Pakistan's English-language newspaper Dawn said the powerful blast had ripped through a protest rally organized by Pakistani chemists and pharmaceuticals manufacturers near the provincial assembly in the eastern city of Lahore on Monday.
The explosion occurred when a man on a motorcycle rammed into the crowd of hundreds of pharmacists, who were protesting new amendments to a law governing drug sales, according to local police official Zaheer Abbas.
Abbas noted that two senior police officers, including a former provincial counter-terrorism chief, had been among those killed.
A hospital source in Lahore said that at least 70 others had been injured in the attack.
The Jamaat-ur-Ahrar faction of the Pakistani Taliban has claimed responsibility for the bombing.
Reacting to the deadly explosion, Pakistan’s Prime Minister Nawaz Sharif said in a statement that the attacks would not undermine the country’s resolve in its fight against militancy.
"We have fought this fight against the terrorists among us, and will continue to fight it until we liberate our people of this cancer, and avenge those who have laid down their lives for us," Sharif said.
Security forces and civilians have been a constant target of the pro-Taliban militants who are operating against the government in Islamabad.
Bomb attack in South Waziristan
In a separate attack a day earlier, officials said that a roadside bombing had killed three Pakistani paramilitary soldiers in a restive district in the country’s northwestern tribal region near the border with Afghanistan.

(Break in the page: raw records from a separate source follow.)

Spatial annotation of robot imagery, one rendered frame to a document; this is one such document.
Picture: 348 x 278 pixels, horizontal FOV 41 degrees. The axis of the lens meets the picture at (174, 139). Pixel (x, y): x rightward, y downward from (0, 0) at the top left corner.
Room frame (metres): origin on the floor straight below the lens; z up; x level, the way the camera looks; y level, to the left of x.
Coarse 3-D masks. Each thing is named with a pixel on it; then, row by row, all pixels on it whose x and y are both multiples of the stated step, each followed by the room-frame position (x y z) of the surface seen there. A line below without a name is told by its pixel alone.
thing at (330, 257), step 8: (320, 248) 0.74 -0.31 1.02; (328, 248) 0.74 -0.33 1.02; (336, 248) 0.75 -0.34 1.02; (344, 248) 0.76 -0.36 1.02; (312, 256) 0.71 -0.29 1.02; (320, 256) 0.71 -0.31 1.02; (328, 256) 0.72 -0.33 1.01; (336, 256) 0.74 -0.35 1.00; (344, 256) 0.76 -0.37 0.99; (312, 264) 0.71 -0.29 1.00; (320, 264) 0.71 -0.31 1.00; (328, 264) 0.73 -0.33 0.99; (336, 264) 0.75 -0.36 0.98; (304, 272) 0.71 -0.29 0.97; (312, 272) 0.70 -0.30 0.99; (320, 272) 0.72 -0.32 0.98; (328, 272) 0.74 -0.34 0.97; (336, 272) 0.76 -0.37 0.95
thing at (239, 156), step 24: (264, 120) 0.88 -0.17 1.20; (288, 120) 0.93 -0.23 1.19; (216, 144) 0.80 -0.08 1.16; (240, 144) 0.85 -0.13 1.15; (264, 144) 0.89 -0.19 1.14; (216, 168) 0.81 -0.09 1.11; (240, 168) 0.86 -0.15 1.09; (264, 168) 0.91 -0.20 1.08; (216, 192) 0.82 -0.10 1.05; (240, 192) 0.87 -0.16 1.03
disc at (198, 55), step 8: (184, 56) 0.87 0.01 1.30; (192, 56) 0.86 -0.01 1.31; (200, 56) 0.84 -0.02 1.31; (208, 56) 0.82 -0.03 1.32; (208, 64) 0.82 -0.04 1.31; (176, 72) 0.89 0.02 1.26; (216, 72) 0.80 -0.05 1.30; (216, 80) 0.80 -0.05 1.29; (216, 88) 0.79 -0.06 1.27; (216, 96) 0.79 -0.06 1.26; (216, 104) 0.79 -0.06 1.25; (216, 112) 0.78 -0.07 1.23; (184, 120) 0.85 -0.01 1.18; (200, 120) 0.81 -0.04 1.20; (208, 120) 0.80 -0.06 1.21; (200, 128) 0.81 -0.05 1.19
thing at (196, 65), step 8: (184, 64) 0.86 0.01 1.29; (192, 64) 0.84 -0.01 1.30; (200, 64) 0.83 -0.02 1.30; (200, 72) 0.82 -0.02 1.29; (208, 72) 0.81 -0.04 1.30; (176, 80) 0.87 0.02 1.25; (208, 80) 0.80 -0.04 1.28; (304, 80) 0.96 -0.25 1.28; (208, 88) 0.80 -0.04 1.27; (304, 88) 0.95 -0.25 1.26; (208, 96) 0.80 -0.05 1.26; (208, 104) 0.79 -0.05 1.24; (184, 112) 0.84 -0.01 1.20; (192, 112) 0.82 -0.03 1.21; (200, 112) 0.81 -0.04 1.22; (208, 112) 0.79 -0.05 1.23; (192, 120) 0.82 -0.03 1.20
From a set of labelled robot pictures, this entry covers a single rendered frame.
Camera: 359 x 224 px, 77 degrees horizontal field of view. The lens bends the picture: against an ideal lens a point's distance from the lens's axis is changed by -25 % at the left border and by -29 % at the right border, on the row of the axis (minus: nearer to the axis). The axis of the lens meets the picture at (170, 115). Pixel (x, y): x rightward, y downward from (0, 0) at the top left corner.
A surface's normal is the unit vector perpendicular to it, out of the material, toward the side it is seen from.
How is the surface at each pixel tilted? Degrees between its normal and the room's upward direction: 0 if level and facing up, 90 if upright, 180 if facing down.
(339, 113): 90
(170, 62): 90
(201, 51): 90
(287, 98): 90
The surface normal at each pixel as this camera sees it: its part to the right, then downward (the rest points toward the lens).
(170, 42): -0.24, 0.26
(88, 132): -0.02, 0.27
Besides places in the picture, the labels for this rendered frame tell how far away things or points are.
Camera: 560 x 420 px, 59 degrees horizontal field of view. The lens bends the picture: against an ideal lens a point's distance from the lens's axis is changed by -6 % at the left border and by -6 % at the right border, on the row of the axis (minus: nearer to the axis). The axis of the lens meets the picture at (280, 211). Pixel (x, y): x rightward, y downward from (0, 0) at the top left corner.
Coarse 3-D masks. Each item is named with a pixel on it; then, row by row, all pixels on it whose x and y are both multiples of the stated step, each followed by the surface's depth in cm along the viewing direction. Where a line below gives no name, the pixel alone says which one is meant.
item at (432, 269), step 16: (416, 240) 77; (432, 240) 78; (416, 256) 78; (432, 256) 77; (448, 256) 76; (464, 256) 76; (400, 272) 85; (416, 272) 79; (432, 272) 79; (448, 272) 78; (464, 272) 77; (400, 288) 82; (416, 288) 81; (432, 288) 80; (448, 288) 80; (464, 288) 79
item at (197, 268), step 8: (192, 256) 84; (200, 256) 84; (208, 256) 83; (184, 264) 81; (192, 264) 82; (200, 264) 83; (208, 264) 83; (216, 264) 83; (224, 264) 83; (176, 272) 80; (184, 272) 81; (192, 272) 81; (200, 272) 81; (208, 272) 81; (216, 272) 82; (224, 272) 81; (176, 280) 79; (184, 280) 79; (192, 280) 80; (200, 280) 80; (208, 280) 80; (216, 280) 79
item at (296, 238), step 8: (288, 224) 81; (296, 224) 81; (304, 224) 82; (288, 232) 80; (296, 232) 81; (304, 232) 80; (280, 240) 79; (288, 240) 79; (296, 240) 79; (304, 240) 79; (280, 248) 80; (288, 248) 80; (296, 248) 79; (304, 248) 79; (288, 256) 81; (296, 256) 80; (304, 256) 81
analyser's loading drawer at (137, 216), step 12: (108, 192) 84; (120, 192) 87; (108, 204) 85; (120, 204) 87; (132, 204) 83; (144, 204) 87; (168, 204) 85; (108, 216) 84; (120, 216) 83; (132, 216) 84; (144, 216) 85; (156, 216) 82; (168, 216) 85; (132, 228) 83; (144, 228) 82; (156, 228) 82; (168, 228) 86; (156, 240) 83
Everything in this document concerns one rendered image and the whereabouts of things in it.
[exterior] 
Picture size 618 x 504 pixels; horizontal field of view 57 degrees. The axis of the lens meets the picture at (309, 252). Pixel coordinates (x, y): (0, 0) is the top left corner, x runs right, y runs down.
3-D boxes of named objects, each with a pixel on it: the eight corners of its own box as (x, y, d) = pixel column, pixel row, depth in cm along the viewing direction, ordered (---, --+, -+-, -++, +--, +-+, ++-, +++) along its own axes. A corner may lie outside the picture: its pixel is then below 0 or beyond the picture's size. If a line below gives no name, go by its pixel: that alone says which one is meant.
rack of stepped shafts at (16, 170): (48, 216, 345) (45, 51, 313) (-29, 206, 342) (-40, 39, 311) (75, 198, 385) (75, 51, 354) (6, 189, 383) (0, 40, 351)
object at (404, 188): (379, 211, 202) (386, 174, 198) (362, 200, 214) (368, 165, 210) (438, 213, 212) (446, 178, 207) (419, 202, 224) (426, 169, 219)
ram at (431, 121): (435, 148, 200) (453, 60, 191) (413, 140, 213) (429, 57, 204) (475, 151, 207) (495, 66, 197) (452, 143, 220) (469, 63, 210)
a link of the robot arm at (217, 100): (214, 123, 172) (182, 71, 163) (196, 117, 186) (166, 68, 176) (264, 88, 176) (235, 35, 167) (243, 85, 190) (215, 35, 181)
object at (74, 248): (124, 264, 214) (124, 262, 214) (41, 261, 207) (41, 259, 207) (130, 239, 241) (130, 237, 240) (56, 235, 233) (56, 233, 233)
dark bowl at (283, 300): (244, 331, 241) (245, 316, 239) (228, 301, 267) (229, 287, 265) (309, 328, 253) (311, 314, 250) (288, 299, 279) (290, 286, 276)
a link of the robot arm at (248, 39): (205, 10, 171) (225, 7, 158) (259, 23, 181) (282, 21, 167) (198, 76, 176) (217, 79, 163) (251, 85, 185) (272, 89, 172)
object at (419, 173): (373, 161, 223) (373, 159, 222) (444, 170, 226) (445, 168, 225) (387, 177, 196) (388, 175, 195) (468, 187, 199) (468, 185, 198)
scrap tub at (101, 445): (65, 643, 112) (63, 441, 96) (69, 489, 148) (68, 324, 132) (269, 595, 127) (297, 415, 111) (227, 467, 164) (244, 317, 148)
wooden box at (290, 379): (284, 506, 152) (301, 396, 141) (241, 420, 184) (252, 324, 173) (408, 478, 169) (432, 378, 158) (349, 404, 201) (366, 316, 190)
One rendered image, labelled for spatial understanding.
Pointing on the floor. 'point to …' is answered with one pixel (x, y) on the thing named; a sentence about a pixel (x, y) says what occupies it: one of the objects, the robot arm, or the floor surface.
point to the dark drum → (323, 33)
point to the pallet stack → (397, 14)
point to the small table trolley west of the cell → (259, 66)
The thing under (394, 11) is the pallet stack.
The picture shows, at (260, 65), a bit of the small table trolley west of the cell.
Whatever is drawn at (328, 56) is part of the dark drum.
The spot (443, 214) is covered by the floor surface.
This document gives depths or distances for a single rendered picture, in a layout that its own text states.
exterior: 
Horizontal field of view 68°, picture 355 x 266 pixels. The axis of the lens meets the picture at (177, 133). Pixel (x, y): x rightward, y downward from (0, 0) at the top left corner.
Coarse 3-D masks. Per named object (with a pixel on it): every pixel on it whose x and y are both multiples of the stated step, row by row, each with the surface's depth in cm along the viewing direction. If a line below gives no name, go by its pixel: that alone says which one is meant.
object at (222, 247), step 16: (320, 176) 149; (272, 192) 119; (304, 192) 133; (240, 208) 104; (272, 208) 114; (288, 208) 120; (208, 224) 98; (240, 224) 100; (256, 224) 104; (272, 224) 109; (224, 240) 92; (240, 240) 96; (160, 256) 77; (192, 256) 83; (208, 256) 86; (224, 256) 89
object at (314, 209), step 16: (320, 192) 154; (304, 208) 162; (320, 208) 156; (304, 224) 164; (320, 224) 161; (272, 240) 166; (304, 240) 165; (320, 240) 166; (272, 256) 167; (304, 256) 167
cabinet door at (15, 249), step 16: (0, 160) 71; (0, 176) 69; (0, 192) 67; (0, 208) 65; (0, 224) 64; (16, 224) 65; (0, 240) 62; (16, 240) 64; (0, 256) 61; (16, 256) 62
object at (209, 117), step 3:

A senior security official, who spoke on condition of anonymity, said the assault took place on Sunday as the three were on patrol on a motorbike in Toikhola village in South Waziristan tribal district, adding that an improvised explosive device (IED) had been detonated remotely.
"Three FC (Frontier Corps) soldiers were martyred in a bomb blast during a patrol in South Waziristan," the security official told AFP.
Pakistan’s military, confirming the fatalities, said the attack had occurred when the Pakistani army chief of staff, General Qamar Javed Bajwa, was paying a visit to the district.
A pro-Taliban militant group, known as Tehrik-e Taliban Pakistan (TTP), claimed responsibility for the deadly attack.
Pakistan’s northwest tribal belt has witnessed violence following the 2001 US-led invasion of neighboring Afghanistan.
South Waziristan is one of Pakistan’s seven semi-autonomous tribal districts, where militant groups have been hiding.
Islamabad has been battling militancy for more than a decade.
The Pakistani military launched a major offensive against pro-Taliban militants and other militant strongholds in the neighboring North Waziristan tribal area in June 2014. The move followed a deadly raid on Pakistan’s major airport in the south, Jinnah International Airport in Karachi, on June 8. More than two dozen people died in the militant attack.